▶ _PROBLEM DETAILS_: Please return every line below that contains the string "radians".

↓

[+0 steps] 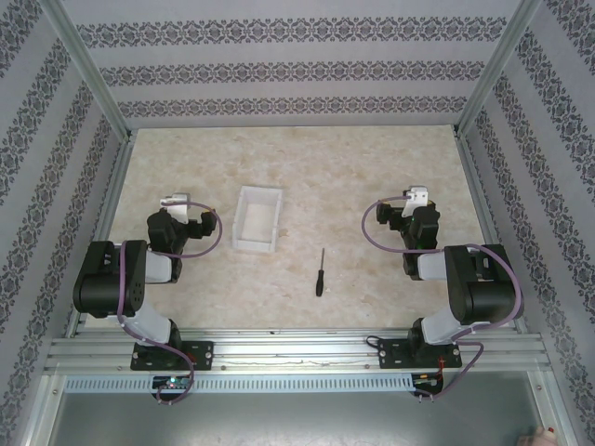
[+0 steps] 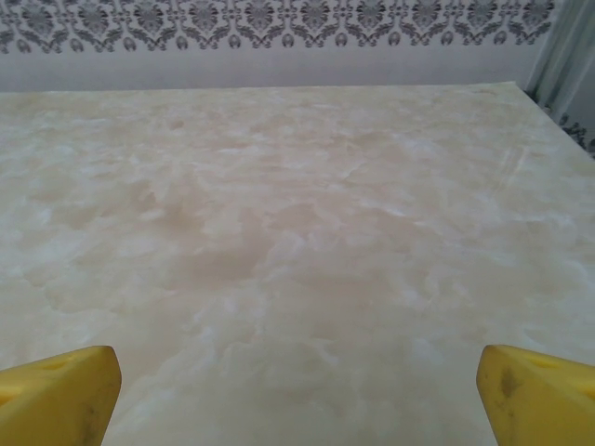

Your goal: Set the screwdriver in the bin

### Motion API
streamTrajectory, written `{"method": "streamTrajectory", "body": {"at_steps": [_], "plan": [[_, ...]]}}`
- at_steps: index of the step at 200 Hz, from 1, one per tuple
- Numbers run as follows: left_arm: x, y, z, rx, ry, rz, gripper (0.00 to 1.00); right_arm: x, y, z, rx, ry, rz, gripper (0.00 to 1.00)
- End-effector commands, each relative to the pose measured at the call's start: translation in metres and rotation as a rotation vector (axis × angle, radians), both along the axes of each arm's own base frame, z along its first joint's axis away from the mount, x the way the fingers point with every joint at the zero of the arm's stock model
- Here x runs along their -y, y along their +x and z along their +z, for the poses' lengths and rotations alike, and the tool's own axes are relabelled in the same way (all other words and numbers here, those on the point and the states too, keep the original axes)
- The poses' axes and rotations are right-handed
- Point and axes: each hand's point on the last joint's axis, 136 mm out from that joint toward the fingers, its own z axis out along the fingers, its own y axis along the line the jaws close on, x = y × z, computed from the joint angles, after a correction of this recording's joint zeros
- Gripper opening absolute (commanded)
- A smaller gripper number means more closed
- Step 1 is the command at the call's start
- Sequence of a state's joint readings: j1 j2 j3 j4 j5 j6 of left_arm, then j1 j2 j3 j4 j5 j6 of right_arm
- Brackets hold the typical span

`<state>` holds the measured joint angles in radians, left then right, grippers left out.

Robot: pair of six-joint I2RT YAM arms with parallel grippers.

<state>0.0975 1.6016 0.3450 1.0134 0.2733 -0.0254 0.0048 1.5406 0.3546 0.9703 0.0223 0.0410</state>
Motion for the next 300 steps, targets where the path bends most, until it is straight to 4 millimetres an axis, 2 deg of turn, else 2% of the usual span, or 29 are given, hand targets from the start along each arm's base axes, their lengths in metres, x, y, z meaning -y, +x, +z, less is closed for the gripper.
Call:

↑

▶ _OUTPUT OF THE EXERCISE_:
- End-effector commands, each relative to the pose measured at the call's start: translation in metres and rotation as a rotation vector (axis × angle, radians), both along the axes of each arm's own base frame, z along its first joint's axis away from the mount, x the way the fingers point with every joint at the zero of the arm's stock model
`<state>` holds the measured joint angles in radians, left then right, grippers left out.

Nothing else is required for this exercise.